# AquaRay Lighting Controller with DIY LED bar?



## zed (12 Jun 2012)

I'm looking to control some existing DIY LED lights I have, to create a sunrise/sunset effect.

Is there any reason why an Aquaray lighting controller couldn't be hooked up to a DIY LED bar that has 5 Cree XP-Gs? 

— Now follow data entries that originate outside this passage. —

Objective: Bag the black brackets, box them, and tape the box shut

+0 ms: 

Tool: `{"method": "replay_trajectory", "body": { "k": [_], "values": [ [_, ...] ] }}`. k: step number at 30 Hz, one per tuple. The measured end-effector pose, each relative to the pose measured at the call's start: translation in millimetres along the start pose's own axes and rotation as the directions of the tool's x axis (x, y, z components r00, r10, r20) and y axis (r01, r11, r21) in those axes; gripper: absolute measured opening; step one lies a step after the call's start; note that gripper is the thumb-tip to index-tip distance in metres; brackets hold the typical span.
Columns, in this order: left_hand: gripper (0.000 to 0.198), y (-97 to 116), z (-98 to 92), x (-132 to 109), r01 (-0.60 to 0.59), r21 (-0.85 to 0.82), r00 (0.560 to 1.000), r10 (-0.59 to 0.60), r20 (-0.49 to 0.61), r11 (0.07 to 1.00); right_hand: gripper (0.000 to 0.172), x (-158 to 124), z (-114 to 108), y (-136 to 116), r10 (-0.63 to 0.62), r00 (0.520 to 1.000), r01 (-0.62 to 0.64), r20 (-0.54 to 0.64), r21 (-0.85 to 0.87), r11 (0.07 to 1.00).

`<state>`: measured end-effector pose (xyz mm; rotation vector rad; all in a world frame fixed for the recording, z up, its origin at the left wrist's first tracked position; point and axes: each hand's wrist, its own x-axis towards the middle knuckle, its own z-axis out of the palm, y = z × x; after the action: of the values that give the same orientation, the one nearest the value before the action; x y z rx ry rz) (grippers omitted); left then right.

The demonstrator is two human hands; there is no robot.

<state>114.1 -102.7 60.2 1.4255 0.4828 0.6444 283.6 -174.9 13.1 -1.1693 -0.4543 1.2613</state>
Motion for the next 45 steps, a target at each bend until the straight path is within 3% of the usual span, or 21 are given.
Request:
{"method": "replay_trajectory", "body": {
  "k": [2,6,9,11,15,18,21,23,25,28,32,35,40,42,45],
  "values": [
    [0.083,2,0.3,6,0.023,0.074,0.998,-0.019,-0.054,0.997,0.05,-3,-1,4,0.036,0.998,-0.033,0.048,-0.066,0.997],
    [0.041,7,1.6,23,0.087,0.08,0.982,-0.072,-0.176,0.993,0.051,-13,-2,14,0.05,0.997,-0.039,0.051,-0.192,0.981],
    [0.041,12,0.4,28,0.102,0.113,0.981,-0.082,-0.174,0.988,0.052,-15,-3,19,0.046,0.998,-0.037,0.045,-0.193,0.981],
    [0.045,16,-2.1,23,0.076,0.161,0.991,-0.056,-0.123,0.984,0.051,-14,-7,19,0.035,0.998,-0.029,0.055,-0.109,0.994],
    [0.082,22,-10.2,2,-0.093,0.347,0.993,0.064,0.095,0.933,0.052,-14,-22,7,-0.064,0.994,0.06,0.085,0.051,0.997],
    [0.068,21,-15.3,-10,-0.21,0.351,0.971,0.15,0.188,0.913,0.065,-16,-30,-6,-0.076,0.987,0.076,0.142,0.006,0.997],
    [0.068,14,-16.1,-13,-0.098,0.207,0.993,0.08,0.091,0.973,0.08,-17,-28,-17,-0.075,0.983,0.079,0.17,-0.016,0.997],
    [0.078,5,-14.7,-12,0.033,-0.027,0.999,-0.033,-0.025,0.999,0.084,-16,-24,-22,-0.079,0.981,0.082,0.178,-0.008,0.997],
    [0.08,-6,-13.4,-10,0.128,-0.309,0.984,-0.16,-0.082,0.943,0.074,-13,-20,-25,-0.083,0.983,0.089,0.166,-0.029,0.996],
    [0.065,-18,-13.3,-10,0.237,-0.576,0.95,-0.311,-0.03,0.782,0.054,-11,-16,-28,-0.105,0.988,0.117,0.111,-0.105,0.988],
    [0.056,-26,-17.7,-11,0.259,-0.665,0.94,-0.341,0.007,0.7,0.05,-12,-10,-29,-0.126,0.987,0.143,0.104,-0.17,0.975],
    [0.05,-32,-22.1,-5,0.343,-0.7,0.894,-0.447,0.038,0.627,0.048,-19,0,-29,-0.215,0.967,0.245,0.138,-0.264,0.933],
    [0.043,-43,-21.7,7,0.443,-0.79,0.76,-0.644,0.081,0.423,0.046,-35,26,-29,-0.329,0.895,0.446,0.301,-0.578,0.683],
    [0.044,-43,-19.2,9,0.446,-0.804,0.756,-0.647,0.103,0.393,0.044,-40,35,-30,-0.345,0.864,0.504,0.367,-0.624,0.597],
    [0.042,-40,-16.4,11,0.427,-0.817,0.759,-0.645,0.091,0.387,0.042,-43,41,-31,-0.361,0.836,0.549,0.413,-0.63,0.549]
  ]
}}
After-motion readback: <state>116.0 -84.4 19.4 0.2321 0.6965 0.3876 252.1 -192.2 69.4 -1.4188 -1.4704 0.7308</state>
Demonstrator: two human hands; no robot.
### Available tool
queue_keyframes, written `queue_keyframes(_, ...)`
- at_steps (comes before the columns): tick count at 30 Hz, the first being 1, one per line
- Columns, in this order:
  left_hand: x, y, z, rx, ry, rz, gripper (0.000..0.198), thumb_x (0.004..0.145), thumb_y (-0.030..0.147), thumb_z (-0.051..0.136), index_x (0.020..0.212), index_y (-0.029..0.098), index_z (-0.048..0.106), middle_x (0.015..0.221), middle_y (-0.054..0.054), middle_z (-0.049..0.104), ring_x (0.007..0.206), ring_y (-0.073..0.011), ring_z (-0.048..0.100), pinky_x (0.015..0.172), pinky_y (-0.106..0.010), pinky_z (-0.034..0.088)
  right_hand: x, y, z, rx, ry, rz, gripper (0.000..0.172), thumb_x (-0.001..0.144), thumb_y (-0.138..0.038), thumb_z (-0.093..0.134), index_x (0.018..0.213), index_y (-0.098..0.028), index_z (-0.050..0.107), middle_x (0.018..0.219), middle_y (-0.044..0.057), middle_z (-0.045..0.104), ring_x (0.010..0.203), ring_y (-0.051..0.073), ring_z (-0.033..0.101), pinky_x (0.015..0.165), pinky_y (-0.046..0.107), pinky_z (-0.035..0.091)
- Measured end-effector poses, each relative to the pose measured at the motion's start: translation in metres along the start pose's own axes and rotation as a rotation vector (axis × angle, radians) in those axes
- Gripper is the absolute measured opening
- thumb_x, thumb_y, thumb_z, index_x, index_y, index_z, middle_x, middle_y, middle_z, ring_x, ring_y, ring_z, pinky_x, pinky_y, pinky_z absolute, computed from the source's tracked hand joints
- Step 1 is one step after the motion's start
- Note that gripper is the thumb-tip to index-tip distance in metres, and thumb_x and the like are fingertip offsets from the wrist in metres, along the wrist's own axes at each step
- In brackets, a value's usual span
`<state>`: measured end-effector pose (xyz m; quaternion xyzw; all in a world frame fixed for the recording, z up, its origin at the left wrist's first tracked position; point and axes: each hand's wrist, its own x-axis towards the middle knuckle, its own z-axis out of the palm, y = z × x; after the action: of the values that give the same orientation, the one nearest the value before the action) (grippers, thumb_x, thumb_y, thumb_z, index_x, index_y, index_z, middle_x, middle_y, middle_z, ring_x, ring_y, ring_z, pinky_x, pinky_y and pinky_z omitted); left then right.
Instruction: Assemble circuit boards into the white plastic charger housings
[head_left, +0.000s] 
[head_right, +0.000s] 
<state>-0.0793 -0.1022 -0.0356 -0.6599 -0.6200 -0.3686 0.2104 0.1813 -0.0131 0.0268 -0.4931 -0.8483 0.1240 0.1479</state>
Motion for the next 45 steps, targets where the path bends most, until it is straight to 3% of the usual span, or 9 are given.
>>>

The other option I've been considering is the Flora-Mate controller connected to a 1-10v dimmable LED driver.

Advice appreciated!

Thanks.


----------



## Nathaniel Whiteside (12 Jun 2012)

Shouldnt be a problem, just find the right connectors.


----------



## zed (12 Jun 2012)

That's what I was hoping to hear. I'm planning on using the Aquaray 8 way controller linked in to some DIY 5 Cree LED bars on a sunrise /set cycle


----------



## Radik (12 Jun 2012)

Yes I run it this way but use 5x led per channel minimum else dimming would start only at 30% when I used just 4 for some reason. Also could be that I used XPG instead of XPE.


----------



## zed (13 Jun 2012)

Radik, did you experience any other issues with using DIY LEDs with the Aquaray controller?

Was it easy enough finding the right connectors to make the connection to the controller?


----------



## Radik (13 Jun 2012)

No issues. Connector with cable I found on ebay.


----------



## zed (14 Jun 2012)

Great, thanks


----------